Knife (illustrative) 370 (photo credit: Knife)
Knife (illustrative) 370
(photo credit: Knife)
The Tel Aviv District Attorney filed an indictment in the district court on Thursday charging a 41-year-old man with the murder of his mother last month.
According to the indictment, Binyamin Davidi stabbed his mother, Dania Davidi, to death in her apartment on Tel Aviv’s Namir Road on April 14, after she asked him several times to leave.
Approximately two weeks before the stabbing, the indictment said, Davidi had moved into his mother’s apartment.
However, the two began to argue after Davidi’s mother repeatedly asked him to leave, the indictment alleges.

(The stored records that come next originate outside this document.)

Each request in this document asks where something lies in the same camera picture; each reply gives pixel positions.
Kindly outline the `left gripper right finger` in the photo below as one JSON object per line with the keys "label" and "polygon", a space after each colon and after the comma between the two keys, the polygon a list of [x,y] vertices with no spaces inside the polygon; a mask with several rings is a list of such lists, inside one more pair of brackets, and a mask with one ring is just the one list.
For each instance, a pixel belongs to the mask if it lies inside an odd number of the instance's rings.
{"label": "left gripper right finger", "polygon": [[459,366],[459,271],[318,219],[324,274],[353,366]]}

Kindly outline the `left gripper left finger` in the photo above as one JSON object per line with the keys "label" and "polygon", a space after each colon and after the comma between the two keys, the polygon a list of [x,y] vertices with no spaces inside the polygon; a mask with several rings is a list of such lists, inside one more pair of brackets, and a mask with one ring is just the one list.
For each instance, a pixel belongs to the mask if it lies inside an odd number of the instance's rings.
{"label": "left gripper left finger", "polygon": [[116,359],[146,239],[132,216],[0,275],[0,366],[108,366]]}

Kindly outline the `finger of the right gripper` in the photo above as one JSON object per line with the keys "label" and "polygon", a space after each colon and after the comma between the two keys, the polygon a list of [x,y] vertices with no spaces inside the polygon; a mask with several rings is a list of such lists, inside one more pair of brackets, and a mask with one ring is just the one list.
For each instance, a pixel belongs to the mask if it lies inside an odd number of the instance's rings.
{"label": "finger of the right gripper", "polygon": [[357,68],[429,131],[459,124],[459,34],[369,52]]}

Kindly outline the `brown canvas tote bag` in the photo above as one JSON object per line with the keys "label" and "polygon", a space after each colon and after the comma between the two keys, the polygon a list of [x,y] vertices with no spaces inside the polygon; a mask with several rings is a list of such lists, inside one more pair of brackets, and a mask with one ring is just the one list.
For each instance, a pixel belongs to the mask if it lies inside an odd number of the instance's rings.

Those arguments came to a head on April 13 and 14, and Davidi’s mother even called a 24/7 personal security and care service, Moked Enosh, to which she was subscribed, and asked them to help her evict Davidi from her apartment, the indictment said.
On April 14, after his mother asked him to leave again, Davidi allegedly took a knife from a drawer in the kitchen and stabbed his mother multiple times in the chest and hands. The fatal blow was a stab wound to the left side of her chest, which caused respiratory failure and severe blood loss, the indictment said.
Davidi’s mother also suffered multiple stab wounds to her hands and chest and bruising and bleeding to her neck and chest.
Alongside the indictment, the district attorney also filed a request to remand Davidi in custody throughout the legal proceedings against him.
The remand request says a police forensics team found Davidi’s DNA on the handle of the alleged murder weapon, which was discovered in a garbage can. The victim’s blood was on the blade and on a pair of trousers allegedly belonging to Davidi, the remand request said.
The remand request also cites as prima facie evidence a tape recording of a phone call made by Davidi’s mother to Moked Enosh, which, the district attorney charges, recorded the events of the alleged murder in real time.
Davidi was arrested the morning after the stabbing last month, and a police representative said that Davidi had no fixed address and would stay with his mother from time to time.
In a remand hearing last month, Davidi’s lawyer, Neil Simon, said the killing was “at most manslaughter, not premeditated murder.”
For a court to find a defendant guilty of murder, the prosecution must prove beyond reasonable doubt that a killing was premeditated.